Dataset excerpt section start

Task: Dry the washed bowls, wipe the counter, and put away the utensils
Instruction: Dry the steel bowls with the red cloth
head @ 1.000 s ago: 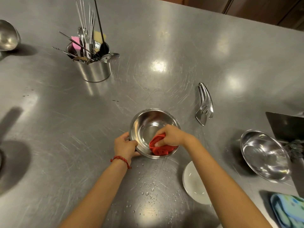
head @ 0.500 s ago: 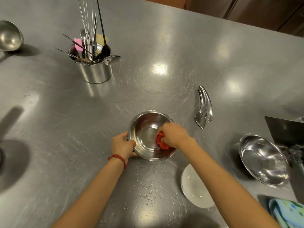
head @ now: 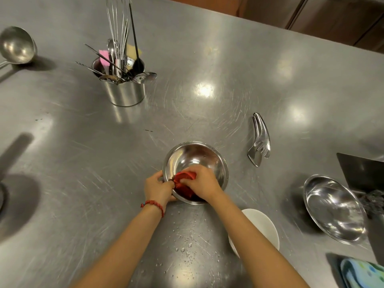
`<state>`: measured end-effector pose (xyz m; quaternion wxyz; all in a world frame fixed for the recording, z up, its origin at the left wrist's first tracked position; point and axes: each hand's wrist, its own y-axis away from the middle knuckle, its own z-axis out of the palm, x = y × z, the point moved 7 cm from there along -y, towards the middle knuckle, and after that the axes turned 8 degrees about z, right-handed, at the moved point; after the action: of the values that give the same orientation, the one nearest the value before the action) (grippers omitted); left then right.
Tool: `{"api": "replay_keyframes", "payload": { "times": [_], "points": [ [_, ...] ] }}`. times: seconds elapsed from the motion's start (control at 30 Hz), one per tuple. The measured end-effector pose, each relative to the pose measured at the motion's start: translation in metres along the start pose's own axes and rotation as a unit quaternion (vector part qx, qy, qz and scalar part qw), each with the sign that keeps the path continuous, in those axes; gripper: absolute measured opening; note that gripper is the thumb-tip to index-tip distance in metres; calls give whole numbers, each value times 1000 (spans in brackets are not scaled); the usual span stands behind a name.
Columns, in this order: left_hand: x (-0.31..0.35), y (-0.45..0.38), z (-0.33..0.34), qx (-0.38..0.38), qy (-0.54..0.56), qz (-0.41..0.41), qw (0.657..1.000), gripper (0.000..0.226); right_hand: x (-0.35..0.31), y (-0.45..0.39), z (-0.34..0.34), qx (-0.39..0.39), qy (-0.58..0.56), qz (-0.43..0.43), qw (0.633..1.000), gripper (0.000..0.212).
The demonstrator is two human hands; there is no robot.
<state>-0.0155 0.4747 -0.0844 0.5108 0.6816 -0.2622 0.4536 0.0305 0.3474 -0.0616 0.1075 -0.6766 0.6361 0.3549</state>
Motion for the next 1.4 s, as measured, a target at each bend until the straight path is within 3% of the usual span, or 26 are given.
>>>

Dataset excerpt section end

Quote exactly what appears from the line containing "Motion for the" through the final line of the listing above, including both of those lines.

• Response:
Motion for the next 1.4 s, as measured, a target at each bend until the straight path is within 3% of the usual span, or 26 are given.
>>>

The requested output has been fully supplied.